* Problem to solve: Please restate, word for word, the lines below that begin at the one with "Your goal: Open" and end at the one with "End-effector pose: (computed". Leave out all other lines.

* Given data:
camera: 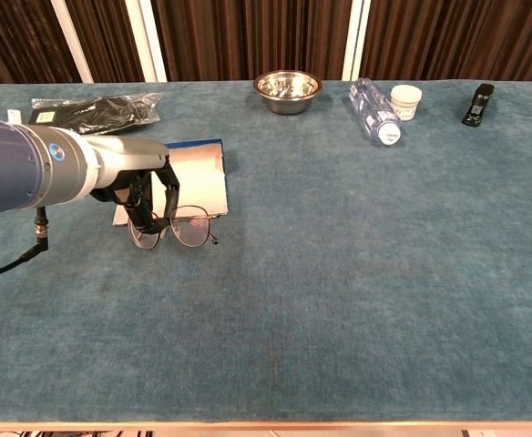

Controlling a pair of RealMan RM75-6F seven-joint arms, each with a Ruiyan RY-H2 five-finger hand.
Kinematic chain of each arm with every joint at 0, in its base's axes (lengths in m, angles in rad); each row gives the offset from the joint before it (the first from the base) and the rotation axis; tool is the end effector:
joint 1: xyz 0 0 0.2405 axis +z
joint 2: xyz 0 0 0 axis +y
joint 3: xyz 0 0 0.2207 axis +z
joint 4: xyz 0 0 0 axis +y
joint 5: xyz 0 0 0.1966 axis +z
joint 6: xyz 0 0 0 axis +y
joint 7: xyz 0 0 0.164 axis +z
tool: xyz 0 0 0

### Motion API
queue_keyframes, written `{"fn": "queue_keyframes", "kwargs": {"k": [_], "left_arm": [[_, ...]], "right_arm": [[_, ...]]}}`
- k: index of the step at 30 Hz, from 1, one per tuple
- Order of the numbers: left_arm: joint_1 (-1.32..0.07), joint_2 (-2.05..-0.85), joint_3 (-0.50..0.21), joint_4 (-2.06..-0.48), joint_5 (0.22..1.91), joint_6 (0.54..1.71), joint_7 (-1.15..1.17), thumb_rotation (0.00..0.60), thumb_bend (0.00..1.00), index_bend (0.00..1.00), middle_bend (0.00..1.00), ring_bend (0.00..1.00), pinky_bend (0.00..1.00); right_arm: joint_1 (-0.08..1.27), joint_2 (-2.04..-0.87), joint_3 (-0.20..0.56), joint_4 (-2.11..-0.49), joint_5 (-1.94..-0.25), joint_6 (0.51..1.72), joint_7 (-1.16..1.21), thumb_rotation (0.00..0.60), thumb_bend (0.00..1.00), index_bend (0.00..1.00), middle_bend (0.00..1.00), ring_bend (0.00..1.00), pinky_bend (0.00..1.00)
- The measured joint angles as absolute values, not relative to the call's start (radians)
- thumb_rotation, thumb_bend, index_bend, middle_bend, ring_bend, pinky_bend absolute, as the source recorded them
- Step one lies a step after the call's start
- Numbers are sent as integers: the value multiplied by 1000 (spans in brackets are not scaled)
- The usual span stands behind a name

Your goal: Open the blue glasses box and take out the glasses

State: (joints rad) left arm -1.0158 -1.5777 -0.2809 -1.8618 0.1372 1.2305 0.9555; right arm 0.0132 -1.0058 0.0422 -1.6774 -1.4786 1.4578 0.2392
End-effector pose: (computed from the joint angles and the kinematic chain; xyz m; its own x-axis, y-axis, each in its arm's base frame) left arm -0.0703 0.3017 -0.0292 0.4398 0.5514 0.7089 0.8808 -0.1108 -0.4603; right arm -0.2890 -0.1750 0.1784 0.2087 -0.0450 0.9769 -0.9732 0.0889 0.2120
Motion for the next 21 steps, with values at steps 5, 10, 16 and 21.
{"fn": "queue_keyframes", "kwargs": {"k": [5, 10, 16, 21], "left_arm": [[-1028, -1587, -284, -1842, 118, 1228, 954, 600, 469, 558, 1000, 1000, 1000], [-1039, -1604, -281, -1805, 116, 1212, 949, 600, 464, 548, 1000, 1000, 1000], [-1051, -1622, -268, -1767, 115, 1189, 949, 600, 406, 530, 1000, 1000, 1000], [-1059, -1630, -251, -1743, 120, 1178, 955, 600, 386, 516, 1000, 1000, 1000]], "right_arm": [[12, -1005, 42, -1678, -1478, 1459, 239, 600, 205, 0, 0, 0, 199], [13, -1005, 43, -1679, -1477, 1457, 240, 600, 204, 0, 0, 0, 199], [13, -1005, 43, -1679, -1477, 1457, 241, 600, 204, 0, 0, 0, 199], [13, -1005, 42, -1679, -1477, 1457, 240, 600, 204, 0, 0, 0, 199]]}}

* Expected answer:
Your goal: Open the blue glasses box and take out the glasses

State: (joints rad) left arm -1.0158 -1.5777 -0.2809 -1.8618 0.1372 1.2305 0.9555; right arm 0.0132 -1.0058 0.0422 -1.6774 -1.4786 1.4578 0.2392
End-effector pose: (computed from the joint angles and the kinematic chain; xyz m; its own x-axis, y-axis, each in its arm's base frame) left arm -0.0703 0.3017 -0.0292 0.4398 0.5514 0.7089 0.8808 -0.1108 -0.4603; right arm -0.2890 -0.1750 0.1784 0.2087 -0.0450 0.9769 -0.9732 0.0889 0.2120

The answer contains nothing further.